My Nutrition Philosophy
Embrace whole foods
Why it matters: Nutrient-rich whole foods, such as fruits, vegetables, whole grains, lean proteins, and healthy fats, provide the building blocks for health. A diet rich in whole foods will truly make you feel better than a diet rich in ultra-processed foods. Although everything in moderation - I am not anti processed foods - they do have a place in a healthy diet. As does chocolate!
Action: Opt for fresh, minimally processed foods as the base for your diet—think vibrant vegetables, beans, nuts, seeds, and quality proteins (like lean red meat, fish or tofu).
Awareness of macronutrient balance
Why it matters: A proper balance of carbohydrates, proteins, and fats fuels your metabolism, supports muscle function, and maintains energy levels. Overconsumption of any one macronutrient can lead to imbalances and health issues.
Action: Aim for a balanced split (this varies on individual needs and goals), and learn how to adjust based on your activity level and personal needs.
Choose healthy fats
Why it matters: Healthy fats, found in olive oil, avocados, nuts, and fatty fish, play a key role in heart health, brain function, and reducing inflammation.
Action: Limit trans fats and saturated fats. Focus instead on incorprating unsaturated fats into your meals for better long-term health.
Stay hydrated
Why it matters: Hydration is essential for energy, digestion, brain function, and overall vitality. Even mild dehydration can negatively impact mood and physical performance.
Action: Aim for at least 8 cups of water a day, and add hydrating foods like cucumbers, melons, and celery to your meals.
Practice mindful eating
Why it matters: Mindful eating—paying attention to hunger and fullness cues—helps regulate your appetite and portion sizes as well as promoting better digestion and satisfaction with meals.
Action: Eat slowly, chew thoroughly, and minimize distractions (like screens) while eating. Listen to your body. If you’re full, stop eating. Only eat when you are actually hungry, not reaching for food because of habit or boredom.
Diversify your diet
Why it matters: A varied diet ensures you get a wide range of nutrients that support optimal health and can reduce the risk of chronic conditions.
Action: Include a variety of colourful fruits, vegetables, and plant-based foods. The more diverse your plate, the better it is for your health. See if you can get 30 different plants a week (including herbs and spices) into your diet.
Support gut health
Why it matters: A balanced gut microbiome is crucial for digestion, immune function, and overall health. Imbalances in gut bacteria are linked to many chronic diseases.
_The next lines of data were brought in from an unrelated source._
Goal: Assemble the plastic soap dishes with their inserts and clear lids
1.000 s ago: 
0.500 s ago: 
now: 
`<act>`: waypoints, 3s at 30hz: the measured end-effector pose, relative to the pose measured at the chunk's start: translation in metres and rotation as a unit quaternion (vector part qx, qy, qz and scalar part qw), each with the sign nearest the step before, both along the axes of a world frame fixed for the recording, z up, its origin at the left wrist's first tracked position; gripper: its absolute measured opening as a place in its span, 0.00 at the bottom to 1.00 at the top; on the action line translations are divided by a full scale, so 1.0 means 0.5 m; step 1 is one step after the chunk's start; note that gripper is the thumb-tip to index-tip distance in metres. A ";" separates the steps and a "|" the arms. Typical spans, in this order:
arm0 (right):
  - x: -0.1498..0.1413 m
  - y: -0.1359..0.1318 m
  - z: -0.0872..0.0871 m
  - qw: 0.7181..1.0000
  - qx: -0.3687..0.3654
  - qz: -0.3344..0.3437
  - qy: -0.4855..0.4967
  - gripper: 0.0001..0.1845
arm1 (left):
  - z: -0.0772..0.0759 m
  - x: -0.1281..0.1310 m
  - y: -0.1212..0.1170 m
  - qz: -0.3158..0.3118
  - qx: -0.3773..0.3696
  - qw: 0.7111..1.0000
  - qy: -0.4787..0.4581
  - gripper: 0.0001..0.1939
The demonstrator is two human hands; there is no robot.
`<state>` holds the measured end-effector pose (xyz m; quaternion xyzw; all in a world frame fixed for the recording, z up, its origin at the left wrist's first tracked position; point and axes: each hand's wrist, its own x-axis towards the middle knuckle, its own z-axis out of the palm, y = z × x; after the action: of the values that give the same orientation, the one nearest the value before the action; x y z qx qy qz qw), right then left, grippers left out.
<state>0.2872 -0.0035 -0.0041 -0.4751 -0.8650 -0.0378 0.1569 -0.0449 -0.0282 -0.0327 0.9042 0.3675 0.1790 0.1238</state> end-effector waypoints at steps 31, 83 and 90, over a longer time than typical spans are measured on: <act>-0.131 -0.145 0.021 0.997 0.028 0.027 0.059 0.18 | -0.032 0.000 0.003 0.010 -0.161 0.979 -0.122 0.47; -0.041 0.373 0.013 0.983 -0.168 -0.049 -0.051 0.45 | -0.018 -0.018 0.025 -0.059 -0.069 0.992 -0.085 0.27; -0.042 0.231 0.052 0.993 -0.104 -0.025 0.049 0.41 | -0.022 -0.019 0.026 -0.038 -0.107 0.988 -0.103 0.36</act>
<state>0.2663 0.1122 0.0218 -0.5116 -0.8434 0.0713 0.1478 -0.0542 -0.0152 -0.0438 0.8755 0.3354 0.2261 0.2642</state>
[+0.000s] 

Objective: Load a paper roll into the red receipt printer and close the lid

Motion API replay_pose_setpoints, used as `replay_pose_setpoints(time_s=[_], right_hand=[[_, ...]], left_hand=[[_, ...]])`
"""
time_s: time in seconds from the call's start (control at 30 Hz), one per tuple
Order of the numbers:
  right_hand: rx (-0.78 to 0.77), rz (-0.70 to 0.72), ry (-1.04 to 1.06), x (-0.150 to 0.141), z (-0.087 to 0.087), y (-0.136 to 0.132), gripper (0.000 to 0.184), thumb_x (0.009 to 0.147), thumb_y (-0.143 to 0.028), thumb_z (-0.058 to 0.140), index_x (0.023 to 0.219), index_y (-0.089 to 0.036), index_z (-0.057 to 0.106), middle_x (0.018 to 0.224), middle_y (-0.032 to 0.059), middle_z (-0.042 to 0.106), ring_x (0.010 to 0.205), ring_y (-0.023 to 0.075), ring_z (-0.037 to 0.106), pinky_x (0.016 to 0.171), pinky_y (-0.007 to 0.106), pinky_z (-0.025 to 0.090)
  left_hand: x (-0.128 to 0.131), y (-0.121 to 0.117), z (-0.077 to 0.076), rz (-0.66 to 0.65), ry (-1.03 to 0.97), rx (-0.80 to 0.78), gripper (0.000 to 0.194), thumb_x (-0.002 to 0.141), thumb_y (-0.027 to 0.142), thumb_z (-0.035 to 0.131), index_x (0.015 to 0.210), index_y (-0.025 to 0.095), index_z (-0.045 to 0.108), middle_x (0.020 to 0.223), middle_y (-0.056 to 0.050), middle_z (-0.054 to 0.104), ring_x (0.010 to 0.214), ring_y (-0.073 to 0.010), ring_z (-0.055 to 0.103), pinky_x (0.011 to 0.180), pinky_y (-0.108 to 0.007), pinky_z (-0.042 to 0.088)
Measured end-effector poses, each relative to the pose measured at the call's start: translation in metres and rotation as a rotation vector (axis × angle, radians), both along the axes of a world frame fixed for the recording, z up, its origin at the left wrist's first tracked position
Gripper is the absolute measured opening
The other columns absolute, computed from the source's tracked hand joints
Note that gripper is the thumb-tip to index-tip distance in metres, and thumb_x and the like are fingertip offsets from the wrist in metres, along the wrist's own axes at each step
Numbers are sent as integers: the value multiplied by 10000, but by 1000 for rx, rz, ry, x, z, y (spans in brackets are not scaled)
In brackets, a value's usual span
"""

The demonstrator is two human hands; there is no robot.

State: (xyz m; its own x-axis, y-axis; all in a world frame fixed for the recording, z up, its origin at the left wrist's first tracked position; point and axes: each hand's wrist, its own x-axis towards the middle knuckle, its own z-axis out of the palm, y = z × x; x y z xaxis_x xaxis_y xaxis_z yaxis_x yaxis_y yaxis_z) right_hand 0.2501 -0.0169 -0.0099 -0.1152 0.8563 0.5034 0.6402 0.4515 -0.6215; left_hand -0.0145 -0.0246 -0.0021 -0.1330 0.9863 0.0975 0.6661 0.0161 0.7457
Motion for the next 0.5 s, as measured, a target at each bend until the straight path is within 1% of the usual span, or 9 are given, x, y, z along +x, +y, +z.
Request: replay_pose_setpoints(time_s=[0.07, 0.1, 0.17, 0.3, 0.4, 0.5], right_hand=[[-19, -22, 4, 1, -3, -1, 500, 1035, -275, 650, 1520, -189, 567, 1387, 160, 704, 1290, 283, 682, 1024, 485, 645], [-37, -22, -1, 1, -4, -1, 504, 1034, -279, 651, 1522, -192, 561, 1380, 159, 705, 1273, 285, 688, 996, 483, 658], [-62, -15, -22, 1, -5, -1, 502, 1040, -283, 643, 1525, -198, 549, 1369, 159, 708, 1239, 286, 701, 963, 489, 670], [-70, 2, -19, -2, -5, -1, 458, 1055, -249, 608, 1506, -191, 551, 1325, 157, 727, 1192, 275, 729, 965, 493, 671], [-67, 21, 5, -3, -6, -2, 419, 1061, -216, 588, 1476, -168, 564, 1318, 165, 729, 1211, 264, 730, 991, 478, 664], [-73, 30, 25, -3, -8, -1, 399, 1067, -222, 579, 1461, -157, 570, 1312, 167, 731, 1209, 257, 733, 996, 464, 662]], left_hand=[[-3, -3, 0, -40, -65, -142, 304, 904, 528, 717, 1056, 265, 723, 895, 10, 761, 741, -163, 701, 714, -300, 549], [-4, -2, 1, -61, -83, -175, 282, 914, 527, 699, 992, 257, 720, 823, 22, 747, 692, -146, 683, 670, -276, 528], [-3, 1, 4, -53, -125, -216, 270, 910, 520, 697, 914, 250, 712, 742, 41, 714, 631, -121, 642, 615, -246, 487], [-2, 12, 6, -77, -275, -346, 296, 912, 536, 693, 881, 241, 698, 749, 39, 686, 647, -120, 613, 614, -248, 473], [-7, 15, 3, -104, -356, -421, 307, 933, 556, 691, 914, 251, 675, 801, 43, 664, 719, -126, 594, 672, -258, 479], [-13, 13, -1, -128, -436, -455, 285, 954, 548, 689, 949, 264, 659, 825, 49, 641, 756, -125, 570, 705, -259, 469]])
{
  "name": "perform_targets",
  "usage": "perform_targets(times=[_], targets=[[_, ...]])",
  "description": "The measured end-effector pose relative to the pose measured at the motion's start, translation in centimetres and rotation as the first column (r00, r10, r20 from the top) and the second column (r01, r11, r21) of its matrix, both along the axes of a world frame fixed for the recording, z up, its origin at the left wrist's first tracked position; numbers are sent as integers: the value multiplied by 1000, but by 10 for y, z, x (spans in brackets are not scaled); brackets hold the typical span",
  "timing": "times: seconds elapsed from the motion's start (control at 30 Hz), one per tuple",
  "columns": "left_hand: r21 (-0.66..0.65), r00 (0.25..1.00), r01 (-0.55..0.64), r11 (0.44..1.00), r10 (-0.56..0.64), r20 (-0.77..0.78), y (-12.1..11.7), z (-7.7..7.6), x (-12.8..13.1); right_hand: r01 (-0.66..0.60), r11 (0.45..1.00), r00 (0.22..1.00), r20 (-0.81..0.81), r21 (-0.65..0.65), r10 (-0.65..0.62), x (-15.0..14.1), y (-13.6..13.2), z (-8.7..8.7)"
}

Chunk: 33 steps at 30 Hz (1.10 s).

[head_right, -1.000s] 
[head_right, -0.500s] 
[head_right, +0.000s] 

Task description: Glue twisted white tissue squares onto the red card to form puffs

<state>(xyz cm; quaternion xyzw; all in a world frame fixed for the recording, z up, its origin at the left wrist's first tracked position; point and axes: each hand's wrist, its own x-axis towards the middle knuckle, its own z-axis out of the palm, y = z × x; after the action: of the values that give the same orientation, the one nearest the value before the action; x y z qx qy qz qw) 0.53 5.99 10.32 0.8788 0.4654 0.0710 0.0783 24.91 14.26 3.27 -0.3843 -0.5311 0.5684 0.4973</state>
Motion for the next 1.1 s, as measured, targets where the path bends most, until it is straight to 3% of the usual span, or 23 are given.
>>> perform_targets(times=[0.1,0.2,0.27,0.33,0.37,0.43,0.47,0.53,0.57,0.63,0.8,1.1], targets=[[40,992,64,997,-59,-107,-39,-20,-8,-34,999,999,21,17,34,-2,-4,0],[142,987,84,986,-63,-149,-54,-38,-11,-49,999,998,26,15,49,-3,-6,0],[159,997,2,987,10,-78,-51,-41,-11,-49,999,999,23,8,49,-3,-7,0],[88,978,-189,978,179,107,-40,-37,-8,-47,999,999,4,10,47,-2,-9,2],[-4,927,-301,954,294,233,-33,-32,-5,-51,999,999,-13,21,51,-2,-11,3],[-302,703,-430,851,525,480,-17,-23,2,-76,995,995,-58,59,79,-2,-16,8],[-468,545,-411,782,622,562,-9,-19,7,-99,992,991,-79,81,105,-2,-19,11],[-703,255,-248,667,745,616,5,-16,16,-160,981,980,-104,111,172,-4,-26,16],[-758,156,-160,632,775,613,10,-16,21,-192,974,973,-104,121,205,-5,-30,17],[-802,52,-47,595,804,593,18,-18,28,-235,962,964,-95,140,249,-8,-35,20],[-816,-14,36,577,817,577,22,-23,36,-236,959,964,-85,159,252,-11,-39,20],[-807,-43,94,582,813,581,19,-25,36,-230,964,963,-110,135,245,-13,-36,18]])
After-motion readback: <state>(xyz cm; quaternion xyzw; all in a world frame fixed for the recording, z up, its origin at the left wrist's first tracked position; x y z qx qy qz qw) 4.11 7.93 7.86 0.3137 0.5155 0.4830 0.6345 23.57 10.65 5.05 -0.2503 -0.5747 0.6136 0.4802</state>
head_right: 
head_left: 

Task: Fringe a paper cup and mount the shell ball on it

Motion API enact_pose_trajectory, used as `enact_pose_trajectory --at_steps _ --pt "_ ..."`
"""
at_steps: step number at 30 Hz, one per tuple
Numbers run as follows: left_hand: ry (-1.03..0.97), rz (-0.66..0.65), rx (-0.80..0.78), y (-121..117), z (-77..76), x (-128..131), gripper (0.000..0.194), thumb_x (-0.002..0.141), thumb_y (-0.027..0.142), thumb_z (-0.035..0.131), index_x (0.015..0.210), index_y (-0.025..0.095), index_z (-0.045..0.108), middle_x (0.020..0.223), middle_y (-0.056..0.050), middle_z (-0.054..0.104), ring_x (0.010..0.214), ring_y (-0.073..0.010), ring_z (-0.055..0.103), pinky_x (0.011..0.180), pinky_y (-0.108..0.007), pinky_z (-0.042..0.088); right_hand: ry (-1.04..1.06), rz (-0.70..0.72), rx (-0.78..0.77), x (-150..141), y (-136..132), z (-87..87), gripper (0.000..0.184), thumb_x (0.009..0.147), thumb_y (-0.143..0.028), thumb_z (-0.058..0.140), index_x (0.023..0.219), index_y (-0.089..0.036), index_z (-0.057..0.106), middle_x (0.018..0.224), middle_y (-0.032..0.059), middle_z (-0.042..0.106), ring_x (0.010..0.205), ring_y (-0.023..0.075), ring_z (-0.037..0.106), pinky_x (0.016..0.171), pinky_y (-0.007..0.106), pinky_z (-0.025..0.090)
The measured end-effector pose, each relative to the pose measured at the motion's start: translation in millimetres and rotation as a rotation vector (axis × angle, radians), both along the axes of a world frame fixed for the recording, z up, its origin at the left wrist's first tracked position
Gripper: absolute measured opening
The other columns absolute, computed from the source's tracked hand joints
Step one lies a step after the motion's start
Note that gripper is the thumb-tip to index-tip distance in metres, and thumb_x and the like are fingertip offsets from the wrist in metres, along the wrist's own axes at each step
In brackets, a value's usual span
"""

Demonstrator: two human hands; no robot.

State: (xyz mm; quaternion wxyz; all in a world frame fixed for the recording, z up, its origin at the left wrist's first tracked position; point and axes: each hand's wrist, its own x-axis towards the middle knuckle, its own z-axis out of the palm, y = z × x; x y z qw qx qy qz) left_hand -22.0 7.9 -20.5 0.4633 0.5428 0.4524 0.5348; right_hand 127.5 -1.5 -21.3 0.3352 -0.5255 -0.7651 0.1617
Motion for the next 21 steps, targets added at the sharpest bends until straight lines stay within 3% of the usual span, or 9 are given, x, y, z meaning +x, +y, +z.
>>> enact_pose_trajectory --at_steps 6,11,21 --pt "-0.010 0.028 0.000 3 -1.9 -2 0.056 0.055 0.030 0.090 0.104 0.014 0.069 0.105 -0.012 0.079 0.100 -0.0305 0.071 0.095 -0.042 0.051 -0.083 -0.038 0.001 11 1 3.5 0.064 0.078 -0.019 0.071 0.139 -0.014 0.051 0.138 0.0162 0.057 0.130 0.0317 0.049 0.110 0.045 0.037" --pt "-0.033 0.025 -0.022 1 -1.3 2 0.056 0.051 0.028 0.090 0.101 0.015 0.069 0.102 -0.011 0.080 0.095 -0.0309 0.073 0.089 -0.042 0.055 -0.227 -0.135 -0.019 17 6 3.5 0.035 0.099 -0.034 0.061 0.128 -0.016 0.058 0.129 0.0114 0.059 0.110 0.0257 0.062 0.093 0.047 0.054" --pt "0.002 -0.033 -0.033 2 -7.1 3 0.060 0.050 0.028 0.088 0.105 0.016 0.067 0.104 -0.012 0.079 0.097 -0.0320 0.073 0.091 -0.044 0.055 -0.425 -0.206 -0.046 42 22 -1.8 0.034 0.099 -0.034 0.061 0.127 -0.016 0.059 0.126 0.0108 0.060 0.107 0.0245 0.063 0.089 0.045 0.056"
Action: Include fermented foods like yogurt, kimchi, and kefir, and focus on complex carbs and fiber-rich foods like legumes and whole grains to nourish gut bacteria.
Be critical of fad diets
Why it matters: Many wellness trends lack scientific support and can lead to unsustainable habits, nutrient deficiencies, or even harm over time.
Action: Stick to evidence-driven, science-based nutrition strategies that provide health alongside life balance rather than chasing the next diet fad.
Prioritize sleep & stress management
Why it matters: Poor sleep and high stress can undermine your immune system, promote weight gain, and increase the risk of chronic diseases.
Action: Strive for 7-9 hours of sleep each night, and incorporate stress-reducing activities like time outdoors, meditation or yoga and socialising into your routine.
Tailor your nutrition to you
Why it matters: Nutrition is not one-size-fits-all. Factors like age, activity level, genetics, and health conditions influence how your body responds to food.
Action: Personalise your nutrition approach to meet your unique needs. I can help create a plan that works for you so you can achieve lasting health, and long-term vitality — tailored to fit your lifestyle and goals.